ASSIGNMENT: Whenever the string "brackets" appears in a line below, please copy the line out.

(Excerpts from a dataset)

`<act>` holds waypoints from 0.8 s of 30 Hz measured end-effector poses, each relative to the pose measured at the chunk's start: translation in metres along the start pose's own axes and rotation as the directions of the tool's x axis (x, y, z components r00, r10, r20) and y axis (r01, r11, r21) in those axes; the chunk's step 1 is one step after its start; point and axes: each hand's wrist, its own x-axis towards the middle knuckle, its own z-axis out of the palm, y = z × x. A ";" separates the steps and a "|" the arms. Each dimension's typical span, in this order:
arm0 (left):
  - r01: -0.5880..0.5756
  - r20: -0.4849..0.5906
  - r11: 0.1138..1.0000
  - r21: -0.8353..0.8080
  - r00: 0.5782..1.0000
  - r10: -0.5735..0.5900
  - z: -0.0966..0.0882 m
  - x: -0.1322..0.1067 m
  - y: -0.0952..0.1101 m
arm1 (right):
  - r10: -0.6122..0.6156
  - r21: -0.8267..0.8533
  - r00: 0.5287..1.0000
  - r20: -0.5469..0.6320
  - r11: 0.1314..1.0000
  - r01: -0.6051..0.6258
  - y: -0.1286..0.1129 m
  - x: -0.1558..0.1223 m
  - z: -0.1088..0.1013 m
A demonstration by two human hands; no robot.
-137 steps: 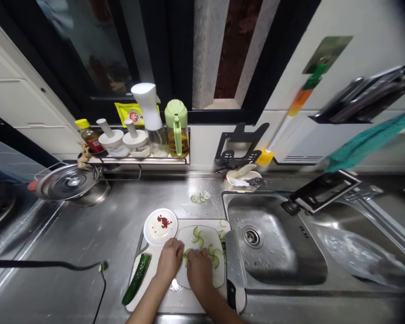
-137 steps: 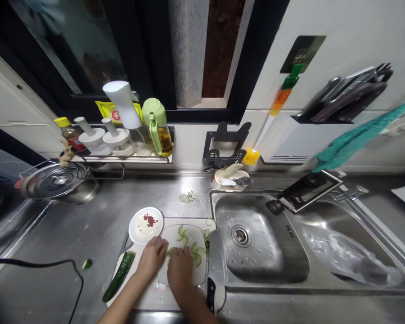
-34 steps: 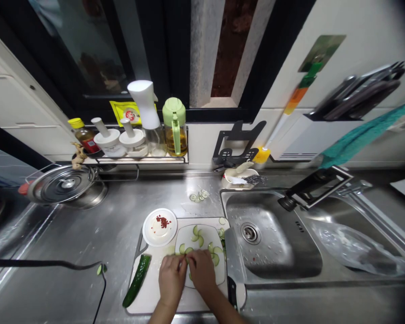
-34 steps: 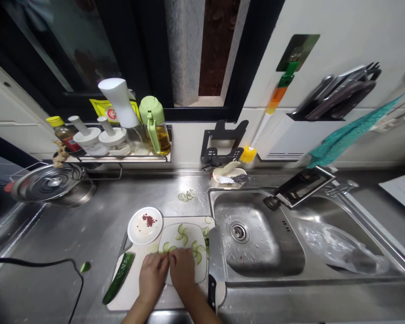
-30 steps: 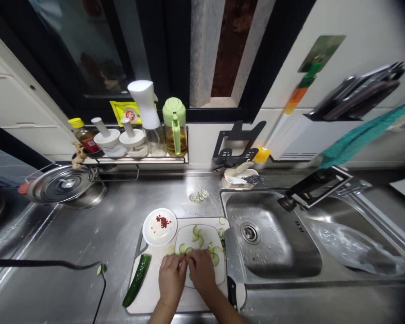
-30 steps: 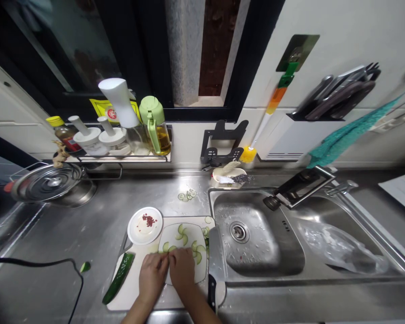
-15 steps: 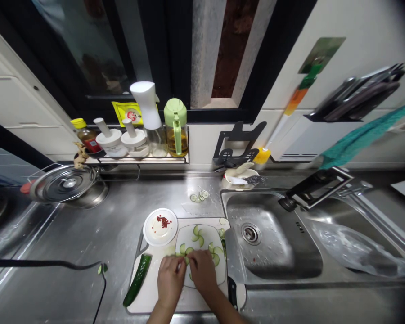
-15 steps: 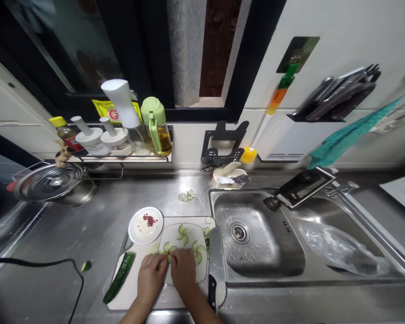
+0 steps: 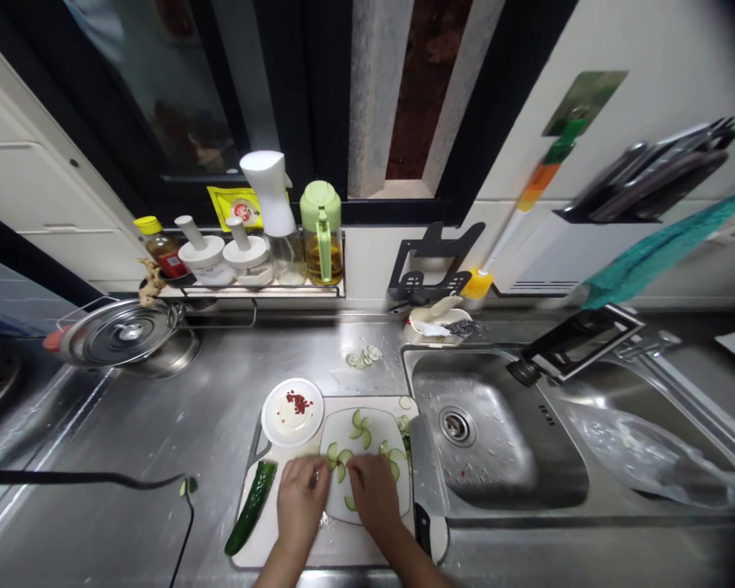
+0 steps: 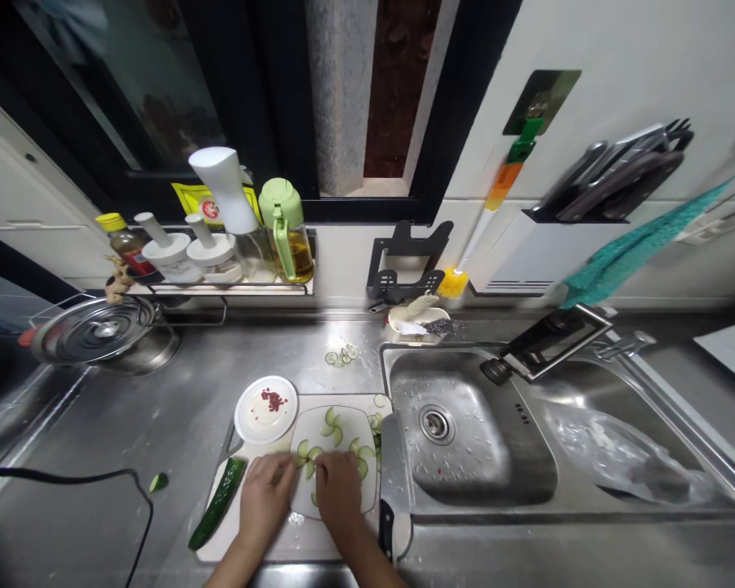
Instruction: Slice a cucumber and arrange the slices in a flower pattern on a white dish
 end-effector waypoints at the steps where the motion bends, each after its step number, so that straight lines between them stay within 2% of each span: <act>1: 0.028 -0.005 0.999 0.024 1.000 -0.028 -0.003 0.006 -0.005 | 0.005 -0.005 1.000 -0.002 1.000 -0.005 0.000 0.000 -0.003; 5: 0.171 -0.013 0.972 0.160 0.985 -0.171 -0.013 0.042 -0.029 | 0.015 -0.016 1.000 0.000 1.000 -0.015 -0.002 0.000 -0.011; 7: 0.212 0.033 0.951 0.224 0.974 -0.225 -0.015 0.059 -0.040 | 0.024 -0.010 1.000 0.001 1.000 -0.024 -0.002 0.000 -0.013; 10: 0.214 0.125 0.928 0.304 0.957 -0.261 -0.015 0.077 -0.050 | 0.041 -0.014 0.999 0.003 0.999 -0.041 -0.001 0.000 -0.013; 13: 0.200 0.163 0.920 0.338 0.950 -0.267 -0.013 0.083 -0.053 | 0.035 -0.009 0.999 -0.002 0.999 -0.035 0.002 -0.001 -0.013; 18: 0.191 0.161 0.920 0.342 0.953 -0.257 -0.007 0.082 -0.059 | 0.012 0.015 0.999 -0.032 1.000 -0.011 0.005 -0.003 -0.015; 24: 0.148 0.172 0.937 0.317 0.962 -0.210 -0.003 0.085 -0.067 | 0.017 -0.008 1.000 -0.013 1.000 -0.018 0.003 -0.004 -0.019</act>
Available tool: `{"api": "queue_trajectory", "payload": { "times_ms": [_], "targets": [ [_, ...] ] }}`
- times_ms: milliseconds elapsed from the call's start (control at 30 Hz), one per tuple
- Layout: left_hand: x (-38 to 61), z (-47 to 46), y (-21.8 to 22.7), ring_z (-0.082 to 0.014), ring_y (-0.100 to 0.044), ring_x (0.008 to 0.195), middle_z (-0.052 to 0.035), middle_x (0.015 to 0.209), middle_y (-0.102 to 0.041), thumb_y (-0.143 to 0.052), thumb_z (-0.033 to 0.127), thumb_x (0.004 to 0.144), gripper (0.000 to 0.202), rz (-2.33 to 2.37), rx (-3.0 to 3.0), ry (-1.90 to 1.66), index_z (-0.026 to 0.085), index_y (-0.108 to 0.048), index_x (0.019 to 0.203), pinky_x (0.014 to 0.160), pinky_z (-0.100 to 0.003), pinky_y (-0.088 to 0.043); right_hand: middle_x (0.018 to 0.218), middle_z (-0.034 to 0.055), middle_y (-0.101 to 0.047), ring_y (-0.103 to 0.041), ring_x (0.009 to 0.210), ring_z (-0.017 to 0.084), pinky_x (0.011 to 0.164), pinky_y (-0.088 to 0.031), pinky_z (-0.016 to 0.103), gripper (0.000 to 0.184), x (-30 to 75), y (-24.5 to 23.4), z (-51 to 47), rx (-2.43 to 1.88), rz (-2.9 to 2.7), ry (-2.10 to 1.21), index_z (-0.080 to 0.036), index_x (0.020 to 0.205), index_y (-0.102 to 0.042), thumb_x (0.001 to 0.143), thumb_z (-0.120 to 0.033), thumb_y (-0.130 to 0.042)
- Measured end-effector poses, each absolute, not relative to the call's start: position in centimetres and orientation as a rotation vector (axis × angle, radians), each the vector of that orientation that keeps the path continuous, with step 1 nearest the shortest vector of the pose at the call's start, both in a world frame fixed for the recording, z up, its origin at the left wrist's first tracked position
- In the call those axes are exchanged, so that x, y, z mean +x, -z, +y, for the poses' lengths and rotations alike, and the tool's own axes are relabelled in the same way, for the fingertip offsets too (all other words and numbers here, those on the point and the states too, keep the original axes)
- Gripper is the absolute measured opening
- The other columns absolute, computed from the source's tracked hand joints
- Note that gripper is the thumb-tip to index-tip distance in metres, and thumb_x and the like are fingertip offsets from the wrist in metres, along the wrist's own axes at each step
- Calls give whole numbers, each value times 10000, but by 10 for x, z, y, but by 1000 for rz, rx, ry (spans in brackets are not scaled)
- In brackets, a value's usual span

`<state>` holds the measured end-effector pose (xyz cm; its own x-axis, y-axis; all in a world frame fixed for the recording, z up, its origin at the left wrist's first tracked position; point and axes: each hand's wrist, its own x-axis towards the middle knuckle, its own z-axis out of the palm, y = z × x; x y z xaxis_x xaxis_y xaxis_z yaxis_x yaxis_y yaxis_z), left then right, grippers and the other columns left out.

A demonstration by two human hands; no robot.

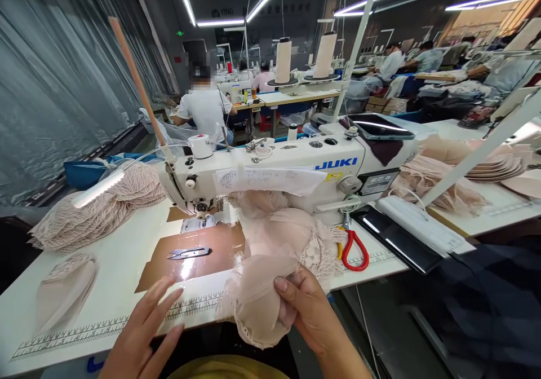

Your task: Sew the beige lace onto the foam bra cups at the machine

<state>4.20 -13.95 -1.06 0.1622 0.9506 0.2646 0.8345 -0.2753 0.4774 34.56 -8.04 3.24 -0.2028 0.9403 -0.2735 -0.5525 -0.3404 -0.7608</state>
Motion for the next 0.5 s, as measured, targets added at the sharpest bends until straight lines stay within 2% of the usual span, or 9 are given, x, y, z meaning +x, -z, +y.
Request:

TASK ANSWER:
- Calls give whole numbers, each value times 10000, but by 10 for x, z, y, but by 1000 for rz, rx, ry (spans in brackets are not scaled)
- In brackets, a value's usual span

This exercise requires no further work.